YOUR TASK: Your response must consist of one number: how many lines in this material contain the word "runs".

TASK MATERIAL:
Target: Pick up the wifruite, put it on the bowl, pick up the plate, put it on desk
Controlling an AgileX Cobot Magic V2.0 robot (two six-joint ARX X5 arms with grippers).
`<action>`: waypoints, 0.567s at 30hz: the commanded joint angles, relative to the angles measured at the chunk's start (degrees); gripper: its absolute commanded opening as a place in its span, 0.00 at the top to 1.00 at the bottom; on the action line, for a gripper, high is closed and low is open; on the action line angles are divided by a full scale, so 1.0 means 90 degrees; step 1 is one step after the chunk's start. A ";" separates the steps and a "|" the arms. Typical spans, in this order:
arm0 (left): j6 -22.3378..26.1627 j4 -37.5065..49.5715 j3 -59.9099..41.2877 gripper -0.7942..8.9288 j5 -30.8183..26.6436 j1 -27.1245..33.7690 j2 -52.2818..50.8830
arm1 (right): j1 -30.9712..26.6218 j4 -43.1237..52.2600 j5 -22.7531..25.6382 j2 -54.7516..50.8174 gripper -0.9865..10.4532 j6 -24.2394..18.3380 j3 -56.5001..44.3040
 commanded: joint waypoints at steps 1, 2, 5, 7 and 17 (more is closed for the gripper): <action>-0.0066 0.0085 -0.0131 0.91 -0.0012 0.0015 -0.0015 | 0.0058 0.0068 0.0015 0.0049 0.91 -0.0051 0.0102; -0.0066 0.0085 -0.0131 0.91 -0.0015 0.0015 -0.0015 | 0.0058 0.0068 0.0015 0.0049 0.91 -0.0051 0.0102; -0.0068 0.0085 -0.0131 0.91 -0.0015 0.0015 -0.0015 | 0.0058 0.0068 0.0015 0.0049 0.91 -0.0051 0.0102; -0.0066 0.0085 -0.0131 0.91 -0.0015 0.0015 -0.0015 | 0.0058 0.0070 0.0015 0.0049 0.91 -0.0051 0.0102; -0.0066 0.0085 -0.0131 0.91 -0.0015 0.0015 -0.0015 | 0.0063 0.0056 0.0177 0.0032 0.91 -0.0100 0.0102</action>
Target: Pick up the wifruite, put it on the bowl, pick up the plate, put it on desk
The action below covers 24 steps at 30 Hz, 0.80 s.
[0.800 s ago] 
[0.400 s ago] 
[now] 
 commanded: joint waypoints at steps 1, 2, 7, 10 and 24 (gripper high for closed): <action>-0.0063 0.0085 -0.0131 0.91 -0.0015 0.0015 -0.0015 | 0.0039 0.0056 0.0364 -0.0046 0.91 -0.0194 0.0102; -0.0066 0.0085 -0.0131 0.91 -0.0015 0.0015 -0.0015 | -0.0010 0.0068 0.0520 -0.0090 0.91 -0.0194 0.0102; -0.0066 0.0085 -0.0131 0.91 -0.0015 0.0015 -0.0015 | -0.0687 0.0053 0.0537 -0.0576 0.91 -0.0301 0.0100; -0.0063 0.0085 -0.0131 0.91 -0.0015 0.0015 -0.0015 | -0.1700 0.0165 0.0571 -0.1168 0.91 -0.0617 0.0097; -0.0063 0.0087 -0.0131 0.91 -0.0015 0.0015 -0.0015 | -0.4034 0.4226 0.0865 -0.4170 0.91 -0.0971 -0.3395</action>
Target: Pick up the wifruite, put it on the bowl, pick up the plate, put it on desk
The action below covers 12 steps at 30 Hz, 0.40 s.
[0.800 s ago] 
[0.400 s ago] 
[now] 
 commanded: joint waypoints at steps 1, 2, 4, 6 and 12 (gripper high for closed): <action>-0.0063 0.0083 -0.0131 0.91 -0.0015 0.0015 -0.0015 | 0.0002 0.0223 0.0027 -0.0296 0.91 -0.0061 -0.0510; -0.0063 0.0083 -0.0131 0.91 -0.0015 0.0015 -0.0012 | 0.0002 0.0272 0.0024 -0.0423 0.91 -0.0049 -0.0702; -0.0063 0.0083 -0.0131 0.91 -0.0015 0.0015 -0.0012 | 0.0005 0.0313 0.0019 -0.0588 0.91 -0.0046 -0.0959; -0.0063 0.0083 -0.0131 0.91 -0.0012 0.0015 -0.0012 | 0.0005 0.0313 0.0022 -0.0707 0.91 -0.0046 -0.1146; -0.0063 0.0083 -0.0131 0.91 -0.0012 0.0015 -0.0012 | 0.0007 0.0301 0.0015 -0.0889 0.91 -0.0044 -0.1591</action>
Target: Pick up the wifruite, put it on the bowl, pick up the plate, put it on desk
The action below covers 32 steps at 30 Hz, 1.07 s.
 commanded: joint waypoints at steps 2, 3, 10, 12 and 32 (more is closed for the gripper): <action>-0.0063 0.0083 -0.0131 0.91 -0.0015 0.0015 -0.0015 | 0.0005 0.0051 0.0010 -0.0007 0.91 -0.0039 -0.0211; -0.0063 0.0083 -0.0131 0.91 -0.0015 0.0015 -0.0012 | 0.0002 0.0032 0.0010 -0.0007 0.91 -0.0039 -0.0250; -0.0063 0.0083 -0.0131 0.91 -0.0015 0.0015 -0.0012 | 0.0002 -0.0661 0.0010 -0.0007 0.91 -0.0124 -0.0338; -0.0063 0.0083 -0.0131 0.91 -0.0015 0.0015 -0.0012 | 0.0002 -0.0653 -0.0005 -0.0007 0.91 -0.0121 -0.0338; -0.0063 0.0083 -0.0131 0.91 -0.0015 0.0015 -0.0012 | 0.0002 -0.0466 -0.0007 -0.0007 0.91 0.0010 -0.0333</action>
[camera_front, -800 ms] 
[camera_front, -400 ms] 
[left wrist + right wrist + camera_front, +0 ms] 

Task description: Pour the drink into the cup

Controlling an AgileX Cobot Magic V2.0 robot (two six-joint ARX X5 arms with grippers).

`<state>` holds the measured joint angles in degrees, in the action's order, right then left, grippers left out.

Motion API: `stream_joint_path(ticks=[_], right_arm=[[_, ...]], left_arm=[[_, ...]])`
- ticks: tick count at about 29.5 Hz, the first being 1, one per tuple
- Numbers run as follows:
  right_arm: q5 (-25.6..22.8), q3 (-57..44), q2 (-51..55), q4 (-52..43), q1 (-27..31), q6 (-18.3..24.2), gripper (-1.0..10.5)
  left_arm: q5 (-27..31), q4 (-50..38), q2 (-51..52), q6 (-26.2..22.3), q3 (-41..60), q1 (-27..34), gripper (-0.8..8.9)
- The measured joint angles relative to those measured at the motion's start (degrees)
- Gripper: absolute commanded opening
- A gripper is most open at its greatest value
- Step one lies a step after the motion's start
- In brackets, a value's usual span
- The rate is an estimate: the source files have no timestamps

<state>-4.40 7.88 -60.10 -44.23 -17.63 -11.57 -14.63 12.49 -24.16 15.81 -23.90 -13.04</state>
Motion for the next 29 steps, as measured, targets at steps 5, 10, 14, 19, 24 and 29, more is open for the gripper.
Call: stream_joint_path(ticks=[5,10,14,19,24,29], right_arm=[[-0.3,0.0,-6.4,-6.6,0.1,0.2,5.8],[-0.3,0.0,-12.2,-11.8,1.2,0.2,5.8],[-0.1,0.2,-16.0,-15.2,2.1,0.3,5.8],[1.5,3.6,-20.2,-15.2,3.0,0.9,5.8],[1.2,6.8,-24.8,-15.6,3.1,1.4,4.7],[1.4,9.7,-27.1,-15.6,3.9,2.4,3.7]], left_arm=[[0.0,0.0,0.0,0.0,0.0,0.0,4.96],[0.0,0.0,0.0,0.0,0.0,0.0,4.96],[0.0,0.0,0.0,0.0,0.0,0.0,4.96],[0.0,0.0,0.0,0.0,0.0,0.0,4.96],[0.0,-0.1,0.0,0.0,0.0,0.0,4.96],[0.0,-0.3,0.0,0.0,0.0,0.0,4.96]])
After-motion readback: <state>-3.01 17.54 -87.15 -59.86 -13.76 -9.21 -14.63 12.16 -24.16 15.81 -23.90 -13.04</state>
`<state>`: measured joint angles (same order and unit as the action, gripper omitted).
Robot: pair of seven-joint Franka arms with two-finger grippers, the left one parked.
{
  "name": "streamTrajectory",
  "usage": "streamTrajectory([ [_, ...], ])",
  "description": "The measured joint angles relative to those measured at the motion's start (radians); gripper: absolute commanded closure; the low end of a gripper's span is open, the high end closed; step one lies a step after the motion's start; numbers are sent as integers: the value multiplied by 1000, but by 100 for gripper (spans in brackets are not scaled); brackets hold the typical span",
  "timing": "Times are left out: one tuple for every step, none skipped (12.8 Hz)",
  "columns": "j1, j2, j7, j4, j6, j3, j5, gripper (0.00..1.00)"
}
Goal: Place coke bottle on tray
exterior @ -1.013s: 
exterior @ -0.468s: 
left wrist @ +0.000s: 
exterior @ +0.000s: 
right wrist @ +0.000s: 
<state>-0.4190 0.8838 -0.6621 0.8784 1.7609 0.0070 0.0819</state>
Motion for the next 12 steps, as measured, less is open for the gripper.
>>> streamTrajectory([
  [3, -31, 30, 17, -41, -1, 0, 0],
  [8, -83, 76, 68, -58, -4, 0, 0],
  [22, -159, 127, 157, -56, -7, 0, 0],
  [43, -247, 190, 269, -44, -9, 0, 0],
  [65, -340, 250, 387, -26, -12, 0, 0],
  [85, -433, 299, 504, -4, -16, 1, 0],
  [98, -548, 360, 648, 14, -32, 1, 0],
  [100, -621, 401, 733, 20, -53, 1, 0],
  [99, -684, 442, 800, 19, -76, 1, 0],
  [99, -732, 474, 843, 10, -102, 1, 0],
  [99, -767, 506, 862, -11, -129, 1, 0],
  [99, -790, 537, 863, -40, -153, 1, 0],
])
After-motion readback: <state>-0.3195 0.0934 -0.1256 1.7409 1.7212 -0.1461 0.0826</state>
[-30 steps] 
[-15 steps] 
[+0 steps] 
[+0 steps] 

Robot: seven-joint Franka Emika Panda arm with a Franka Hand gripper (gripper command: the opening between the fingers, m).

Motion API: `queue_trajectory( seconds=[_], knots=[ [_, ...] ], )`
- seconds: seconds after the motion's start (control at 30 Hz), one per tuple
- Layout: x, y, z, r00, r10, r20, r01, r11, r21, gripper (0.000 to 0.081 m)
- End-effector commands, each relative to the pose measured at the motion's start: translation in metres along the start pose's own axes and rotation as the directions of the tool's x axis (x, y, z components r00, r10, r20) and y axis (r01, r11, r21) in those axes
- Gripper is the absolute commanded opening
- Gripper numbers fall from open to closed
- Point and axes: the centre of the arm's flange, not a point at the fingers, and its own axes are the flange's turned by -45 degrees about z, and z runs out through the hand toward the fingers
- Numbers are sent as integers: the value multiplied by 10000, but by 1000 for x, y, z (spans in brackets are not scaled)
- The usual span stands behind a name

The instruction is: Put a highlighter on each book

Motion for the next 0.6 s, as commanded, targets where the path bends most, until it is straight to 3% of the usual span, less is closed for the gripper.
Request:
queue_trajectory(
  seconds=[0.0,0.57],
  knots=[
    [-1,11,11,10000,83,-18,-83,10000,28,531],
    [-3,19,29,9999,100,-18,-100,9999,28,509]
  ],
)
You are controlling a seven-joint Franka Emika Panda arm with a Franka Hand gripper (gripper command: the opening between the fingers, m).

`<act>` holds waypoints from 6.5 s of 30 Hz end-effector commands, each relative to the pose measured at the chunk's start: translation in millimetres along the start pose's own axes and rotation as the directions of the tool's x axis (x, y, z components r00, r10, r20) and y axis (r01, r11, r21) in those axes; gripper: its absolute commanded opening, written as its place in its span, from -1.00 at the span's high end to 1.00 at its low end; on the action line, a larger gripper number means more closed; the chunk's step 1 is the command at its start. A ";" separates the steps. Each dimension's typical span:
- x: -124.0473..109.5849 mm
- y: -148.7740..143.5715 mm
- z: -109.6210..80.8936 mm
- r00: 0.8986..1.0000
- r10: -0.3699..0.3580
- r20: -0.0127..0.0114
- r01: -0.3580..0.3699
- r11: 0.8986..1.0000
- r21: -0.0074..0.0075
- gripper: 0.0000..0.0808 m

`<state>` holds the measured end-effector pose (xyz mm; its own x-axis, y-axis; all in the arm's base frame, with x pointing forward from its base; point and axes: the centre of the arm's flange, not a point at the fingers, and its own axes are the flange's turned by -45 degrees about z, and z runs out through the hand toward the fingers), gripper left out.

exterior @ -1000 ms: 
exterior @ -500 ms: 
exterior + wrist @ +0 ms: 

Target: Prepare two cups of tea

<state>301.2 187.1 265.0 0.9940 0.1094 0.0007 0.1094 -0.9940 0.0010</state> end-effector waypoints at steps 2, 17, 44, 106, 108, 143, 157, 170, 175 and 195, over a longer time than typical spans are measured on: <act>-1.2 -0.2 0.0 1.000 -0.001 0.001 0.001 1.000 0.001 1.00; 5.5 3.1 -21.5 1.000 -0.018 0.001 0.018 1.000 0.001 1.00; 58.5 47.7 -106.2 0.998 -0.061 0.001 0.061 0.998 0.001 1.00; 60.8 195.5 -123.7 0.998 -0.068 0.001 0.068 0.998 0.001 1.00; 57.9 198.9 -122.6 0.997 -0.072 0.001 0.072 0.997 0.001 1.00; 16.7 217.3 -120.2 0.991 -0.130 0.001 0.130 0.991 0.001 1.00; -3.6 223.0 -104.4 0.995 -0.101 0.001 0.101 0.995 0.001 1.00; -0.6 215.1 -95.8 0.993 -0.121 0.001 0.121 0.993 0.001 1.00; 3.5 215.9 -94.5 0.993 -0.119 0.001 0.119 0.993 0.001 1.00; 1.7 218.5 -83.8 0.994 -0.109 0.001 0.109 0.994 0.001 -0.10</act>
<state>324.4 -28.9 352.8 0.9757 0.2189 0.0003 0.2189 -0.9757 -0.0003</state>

RESULT OF THE TASK: 2